═════ Entries shown ═════

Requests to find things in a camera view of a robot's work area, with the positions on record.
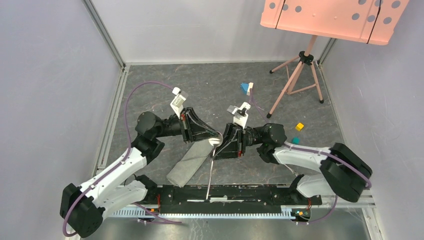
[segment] teal block
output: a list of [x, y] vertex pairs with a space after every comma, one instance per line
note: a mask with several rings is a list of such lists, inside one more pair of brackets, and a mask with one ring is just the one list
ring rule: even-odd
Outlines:
[[293, 137], [293, 140], [291, 140], [291, 143], [298, 145], [300, 141], [301, 140], [298, 137]]
[[245, 95], [247, 95], [247, 94], [248, 94], [248, 89], [249, 89], [249, 84], [248, 84], [248, 83], [242, 83], [242, 84], [240, 85], [240, 88], [241, 88], [241, 90], [243, 91], [243, 93], [244, 93]]

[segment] pink tripod
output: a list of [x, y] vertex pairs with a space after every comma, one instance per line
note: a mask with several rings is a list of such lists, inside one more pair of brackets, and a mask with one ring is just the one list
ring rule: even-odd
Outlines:
[[[299, 63], [297, 64], [297, 67], [294, 69], [293, 73], [291, 74], [290, 78], [288, 79], [287, 83], [285, 84], [284, 88], [282, 89], [281, 93], [279, 94], [277, 100], [275, 101], [274, 106], [272, 106], [271, 110], [266, 115], [267, 118], [271, 118], [274, 110], [277, 108], [277, 105], [281, 101], [281, 99], [283, 98], [283, 95], [284, 95], [285, 92], [287, 92], [288, 95], [291, 95], [291, 94], [295, 94], [295, 93], [301, 92], [301, 91], [306, 90], [306, 89], [316, 87], [316, 90], [318, 91], [318, 95], [319, 95], [319, 102], [322, 103], [322, 104], [324, 103], [323, 95], [321, 94], [320, 84], [318, 83], [317, 72], [315, 71], [314, 64], [312, 63], [312, 61], [314, 60], [314, 56], [309, 54], [312, 50], [312, 47], [314, 46], [315, 40], [317, 40], [317, 35], [312, 35], [306, 51], [301, 51], [299, 53], [299, 56], [293, 57], [292, 59], [286, 61], [285, 63], [283, 63], [283, 64], [281, 64], [281, 65], [277, 66], [276, 68], [269, 71], [270, 74], [273, 74], [278, 69], [286, 67], [289, 63], [291, 63], [291, 62], [293, 62], [297, 59], [300, 59]], [[295, 84], [298, 81], [299, 75], [301, 74], [301, 71], [302, 71], [302, 69], [304, 68], [305, 65], [310, 66], [310, 69], [312, 70], [312, 75], [313, 75], [313, 79], [315, 80], [315, 83], [310, 85], [310, 86], [304, 87], [302, 89], [293, 91], [293, 88], [295, 87]]]

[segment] pink panel with holes
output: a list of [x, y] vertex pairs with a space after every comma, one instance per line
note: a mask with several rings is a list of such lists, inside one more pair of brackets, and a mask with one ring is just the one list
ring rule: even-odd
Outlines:
[[284, 6], [283, 2], [265, 0], [262, 26], [386, 45], [409, 0], [381, 0], [377, 20], [380, 0], [285, 0]]

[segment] concrete floor
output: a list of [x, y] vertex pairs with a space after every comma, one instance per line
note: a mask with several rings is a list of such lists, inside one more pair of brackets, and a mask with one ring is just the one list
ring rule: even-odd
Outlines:
[[[243, 95], [240, 89], [241, 83], [254, 83], [254, 97], [258, 105], [264, 109], [264, 115], [268, 113], [288, 80], [285, 69], [269, 74], [269, 71], [278, 64], [280, 63], [249, 62], [131, 66], [107, 162], [110, 164], [126, 150], [127, 136], [123, 104], [136, 85], [146, 81], [160, 81], [179, 87], [188, 93], [184, 106], [193, 107], [200, 119], [223, 133], [226, 123], [233, 121], [232, 115], [227, 112], [228, 106], [240, 106], [249, 99]], [[290, 64], [290, 72], [295, 67], [296, 63]], [[324, 98], [323, 104], [319, 103], [315, 88], [293, 95], [284, 95], [270, 121], [284, 125], [288, 141], [298, 137], [300, 145], [331, 147], [335, 142], [343, 142], [343, 140], [326, 86], [320, 75], [318, 78]], [[313, 83], [311, 69], [305, 67], [295, 89]], [[139, 88], [132, 95], [127, 110], [131, 138], [134, 139], [137, 135], [134, 127], [137, 117], [142, 112], [152, 111], [162, 119], [172, 115], [173, 111], [169, 104], [173, 98], [171, 91], [163, 86], [146, 85]], [[259, 127], [265, 124], [254, 107], [248, 113], [248, 126]], [[295, 130], [299, 122], [305, 125], [300, 132]], [[159, 157], [136, 174], [146, 174], [157, 184], [170, 184], [166, 175], [184, 156], [192, 143], [185, 144], [182, 136], [164, 137], [160, 140], [165, 143], [165, 147]], [[298, 173], [313, 174], [310, 170], [301, 167], [294, 166], [293, 169]], [[210, 161], [206, 160], [188, 184], [207, 184], [209, 170]], [[263, 162], [256, 152], [256, 147], [250, 147], [241, 158], [216, 161], [212, 183], [284, 184], [291, 183], [294, 177], [284, 165]]]

═════

Directions for this task: The records above need to be restated word for word, with the pictures left out.

Answer section:
Requests to find things in a camera view of a robot's work area, with the positions on record.
[segment] teal block
output: a list of [x, y] vertex pairs with a space after every comma, one instance per line
note: a mask with several rings is a list of such lists, inside one more pair of brackets, and a mask with one ring is just the one list
ring rule: even-odd
Outlines:
[[293, 137], [293, 140], [291, 140], [291, 143], [298, 145], [300, 141], [301, 140], [298, 137]]
[[245, 95], [247, 95], [247, 94], [248, 94], [248, 89], [249, 89], [249, 84], [248, 84], [248, 83], [242, 83], [242, 84], [240, 85], [240, 88], [241, 88], [241, 90], [243, 91], [243, 93], [244, 93]]

[segment] pink tripod
output: a list of [x, y] vertex pairs with a space after every comma, one instance per line
note: a mask with several rings is a list of such lists, inside one more pair of brackets, and a mask with one ring is just the one list
ring rule: even-odd
Outlines:
[[[299, 63], [297, 64], [297, 67], [294, 69], [293, 73], [291, 74], [290, 78], [288, 79], [287, 83], [285, 84], [284, 88], [282, 89], [281, 93], [279, 94], [277, 100], [275, 101], [274, 106], [272, 106], [271, 110], [266, 115], [267, 118], [271, 118], [274, 110], [277, 108], [277, 105], [281, 101], [281, 99], [283, 98], [283, 95], [284, 95], [285, 92], [287, 92], [288, 95], [291, 95], [291, 94], [295, 94], [295, 93], [301, 92], [301, 91], [306, 90], [306, 89], [316, 87], [316, 90], [318, 91], [318, 95], [319, 95], [319, 102], [322, 103], [322, 104], [324, 103], [323, 95], [321, 94], [320, 84], [318, 83], [317, 72], [315, 71], [314, 64], [312, 63], [312, 61], [314, 60], [314, 56], [309, 54], [312, 50], [312, 47], [314, 46], [315, 40], [317, 40], [317, 35], [312, 35], [306, 51], [301, 51], [299, 53], [299, 56], [293, 57], [292, 59], [286, 61], [285, 63], [283, 63], [283, 64], [281, 64], [281, 65], [277, 66], [276, 68], [269, 71], [270, 74], [273, 74], [278, 69], [286, 67], [289, 63], [291, 63], [291, 62], [293, 62], [297, 59], [300, 59]], [[295, 84], [298, 81], [299, 75], [301, 74], [301, 71], [302, 71], [302, 69], [304, 68], [305, 65], [310, 66], [310, 69], [312, 70], [312, 75], [313, 75], [313, 79], [315, 80], [315, 83], [310, 85], [310, 86], [304, 87], [302, 89], [293, 91], [293, 88], [295, 87]]]

[segment] pink panel with holes
output: a list of [x, y] vertex pairs with a space after every comma, one instance per line
note: a mask with several rings is a list of such lists, inside one more pair of brackets, and a mask with one ring is just the one list
ring rule: even-odd
Outlines:
[[284, 6], [283, 2], [265, 0], [262, 26], [386, 45], [409, 0], [381, 0], [377, 20], [380, 0], [285, 0]]

[segment] concrete floor
output: a list of [x, y] vertex pairs with a space after every comma, one instance per line
note: a mask with several rings is a list of such lists, inside one more pair of brackets, and a mask with one ring is just the one list
ring rule: even-odd
Outlines:
[[[243, 95], [240, 89], [241, 83], [254, 83], [254, 97], [258, 105], [264, 109], [264, 115], [268, 113], [288, 80], [285, 69], [269, 74], [269, 71], [278, 64], [280, 63], [249, 62], [131, 66], [107, 162], [110, 164], [126, 150], [127, 136], [123, 104], [136, 85], [146, 81], [160, 81], [179, 87], [188, 93], [184, 106], [193, 107], [200, 119], [223, 133], [226, 123], [233, 121], [232, 115], [227, 112], [228, 106], [240, 106], [249, 99]], [[290, 64], [290, 72], [295, 67], [296, 63]], [[324, 98], [323, 104], [319, 103], [315, 88], [293, 95], [284, 95], [270, 121], [284, 125], [288, 141], [298, 137], [300, 145], [331, 147], [335, 142], [343, 142], [343, 140], [326, 86], [320, 75], [318, 78]], [[313, 83], [311, 69], [305, 67], [295, 89]], [[139, 88], [132, 95], [127, 110], [131, 138], [134, 139], [137, 135], [134, 127], [137, 117], [142, 112], [152, 111], [162, 119], [172, 115], [173, 111], [169, 104], [173, 98], [171, 91], [163, 86], [146, 85]], [[259, 127], [265, 124], [254, 107], [248, 113], [248, 126]], [[295, 130], [299, 122], [305, 125], [300, 132]], [[159, 157], [136, 174], [146, 174], [157, 184], [170, 184], [166, 175], [184, 156], [192, 143], [185, 144], [182, 136], [164, 137], [160, 140], [165, 143], [165, 147]], [[298, 173], [313, 174], [310, 170], [301, 167], [294, 166], [293, 169]], [[210, 161], [206, 160], [188, 184], [207, 184], [209, 170]], [[263, 162], [256, 152], [256, 147], [250, 147], [241, 158], [216, 161], [212, 183], [284, 184], [291, 183], [294, 177], [284, 165]]]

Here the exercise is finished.